Überall gibt es neue Tools, Versprechen und Beispiele für Künstliche Intelligenz. Doch was davon ist für das eigene Unternehmen wirklich relevant, wo liegen konkrete Anwendungsfälle und wie lassen sich Risiken sauber steuern?
Im Umfeld zeigen Kolleg:innen, Lieferanten oder Mitbewerber beeindruckende KI-Beispiele. Intern werden erste Tools ausprobiert – von Text- und Bildgeneratoren bis zu Automatisierungen in Office und CRM. Doch es fehlt ein strukturierter Blick: Welche Aufgaben eignen sich, welche Tools sind freigegeben, wie werden Daten geschützt, und wie verhindert man Wildwuchs oder Abhängigkeiten?
Symptome & Folgen
KI-Entwicklung ist schnell, Tools sind leicht zugänglich – viel schneller, als Richtlinien, Kompetenzen und Prozesse angepasst werden. Unternehmen stehen zwischen zwei Extremen: vorsichtige Blockade („wir machen lieber nichts“) oder unkoordiniertes Ausprobieren.

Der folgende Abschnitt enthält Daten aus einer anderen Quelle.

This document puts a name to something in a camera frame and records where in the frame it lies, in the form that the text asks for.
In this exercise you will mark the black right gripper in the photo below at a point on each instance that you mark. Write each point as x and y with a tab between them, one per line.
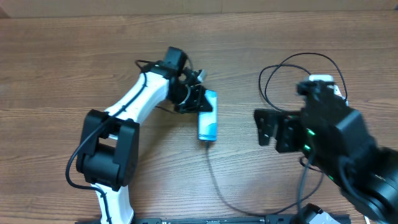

Was fehlt, ist ein pragmatischer Rahmen mit klaren Leitplanken und ein Fokus auf wenige, gut geeignete Anwendungsfälle.
Typische Ursachen
Statt „alles“ auszuprobieren, braucht es eine fokussierte Vorgehensweise: konkrete Aufgaben identifizieren, bei denen KI sinnvoll unterstützen kann, passende Tools auswählen, einfache Leitlinien formulieren und eine Lernschleife etablieren. Ziel ist ein überschaubares Set an gut verstandenen Anwendungen.